Koordinator Polisi Hutan BKSDA Jateng Seksi Konservasi II Rahmat Hidayat mengungkapkan bahwa sebelumnya, BKSDA Jateng membawa buaya muara cukup besar dari Demak. Buaya berjenis kelamin betina tersebut memiliki panjang hingga 3,1 meter dengan bobot sekitar 300 kg. Buaya muara tersebut dievakuasi dari Pondok Pesantren (Ponpes) Mbah Misbah di Desa Temu Roso, Kecamatan Krasak, Kabupaten Demak.

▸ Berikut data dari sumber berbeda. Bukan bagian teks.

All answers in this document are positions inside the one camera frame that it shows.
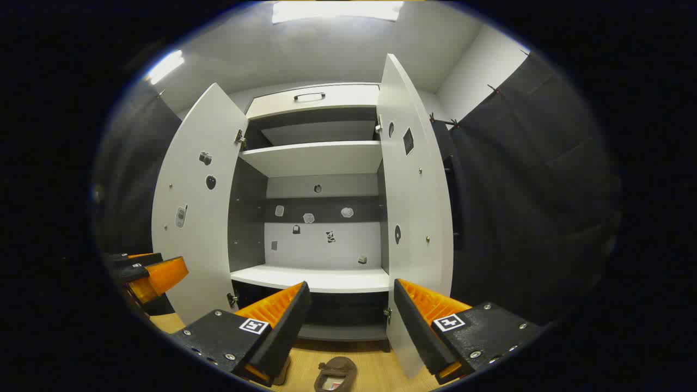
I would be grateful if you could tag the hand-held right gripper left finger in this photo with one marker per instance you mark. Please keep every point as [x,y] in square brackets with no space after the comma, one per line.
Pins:
[283,332]

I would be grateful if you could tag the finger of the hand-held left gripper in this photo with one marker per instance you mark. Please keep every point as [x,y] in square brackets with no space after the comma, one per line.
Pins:
[160,277]
[136,259]

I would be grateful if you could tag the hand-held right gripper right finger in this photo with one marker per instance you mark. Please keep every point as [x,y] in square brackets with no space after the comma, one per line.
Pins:
[416,332]

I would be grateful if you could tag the white shoe cabinet door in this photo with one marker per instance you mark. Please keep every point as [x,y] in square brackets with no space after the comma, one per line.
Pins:
[196,245]
[414,196]

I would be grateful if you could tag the white shoe cabinet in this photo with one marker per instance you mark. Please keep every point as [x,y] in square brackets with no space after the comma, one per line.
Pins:
[321,158]

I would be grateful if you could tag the white cabinet drawer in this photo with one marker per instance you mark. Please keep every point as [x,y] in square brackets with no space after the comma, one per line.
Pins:
[337,98]

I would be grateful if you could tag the black backdrop cloth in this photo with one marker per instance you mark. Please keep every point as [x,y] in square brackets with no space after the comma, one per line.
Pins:
[533,190]

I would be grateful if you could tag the ceiling light panel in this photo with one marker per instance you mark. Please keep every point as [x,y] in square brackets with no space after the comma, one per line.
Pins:
[337,10]
[165,66]

“Sewaktu dievakuasi, buaya tersebut dibawa lewat jalan darat menuju ke penangkaran di Desa Dawuhan Kulon. Selama dalam perjalanan pada malam hari, buaya tersebut disiram air beberapa kali. Sewaktu diturunkan saja, ada enam orang yang menggotong, karena berat,” jelasnya.

Rahmat menambahkan jika Unit Penangkaran Buaya di Desa Dawuhan Kulon tersebut cukup representatif. Ada sejumlah kolam yang dimiliki pengelola, menyesuaikan dengan ukuran buaya. Unit penangkaran di Desa Dawuhan Kulon tersebut cukup representatif. Meski berada di sekitar pemukiman warga, namun aman. Sebab, di sekeliling penangkaran dibangun tembok tinggi dan di dalamnya ada semacam kandang-kandang. Ada kolam berukuran 10×6 meter, 8×5 meter dan 5×4 meter. Masing-masing kolam dilengkapi dengan pagar pengaman.

“Buaya muara yang dievakuasi dari Demak tersebut sengaja dilepaskan ke kolam supaya berkembang biak. Sebab, di dalam lokasi penangkaran ada buaya jantan. Unit Penangkaran Buaya di Dawuhan Kulon ini di bawah pengawasan BKSDA Jateng. Apalagi, ada dua orang ahli penangkaran buaya muara di tempat tersebut,”ungkap Rahmat.

 

Seorang petugas tengah mengecek buaya di lokasi penangkaran di Desa Dawuhan Kulon, Kedungbanteng, Banyumas. Foto : L Darmawan

 

Sementara pemilik Unit Penangkaran Buaya Fatah Arif Suyoko mengatakan kalau saat sekarang sudah ada enam ekor buaya muara yang ada di penangkaran setempat. “Kami dipercaya oleh BKSDA untuk melakukan penangkaran. Dari enam ekor buaya muara, empat di antaranya merupakan titipan BKSDA. Sedangkan dua ekor lainnya saya beli dari sebuah penangkaran di Jawa Barat,”ujarnya.

Fatah mengatakan kalau dirinya awalnya hobi memelihara buaya. Namun, karena buaya merupakan hewan yang dilindungi, maka kalau memelihara harus melewati izin berupa penangkaran. Hal itu diatur dalam UU No 5 tahun 1990 tentang Konservasi Sumberdaya Alam Hayati dan Ekosistemnya serta PP No 7 tahun 1999 mengenai Pengawetan Jenis Tumbuhan dan Satwa. “Akhir tahun lalu, saya mengantongi izin penangkaran, sehingga buaya muara yang dipelihara di penangkaran sini tidak melanggar hukum,”kata Fatah.

Kini, Unit Penangkaran Buaya di Dawuhon Kulon, Kedungbanteng itu menjadi salah satu tempat penitipan buaya BKSDA hasil sitaan atau hibah warga. Sebab, tempat penitipan buaya di Jateng cukup terbatas jumlahnya.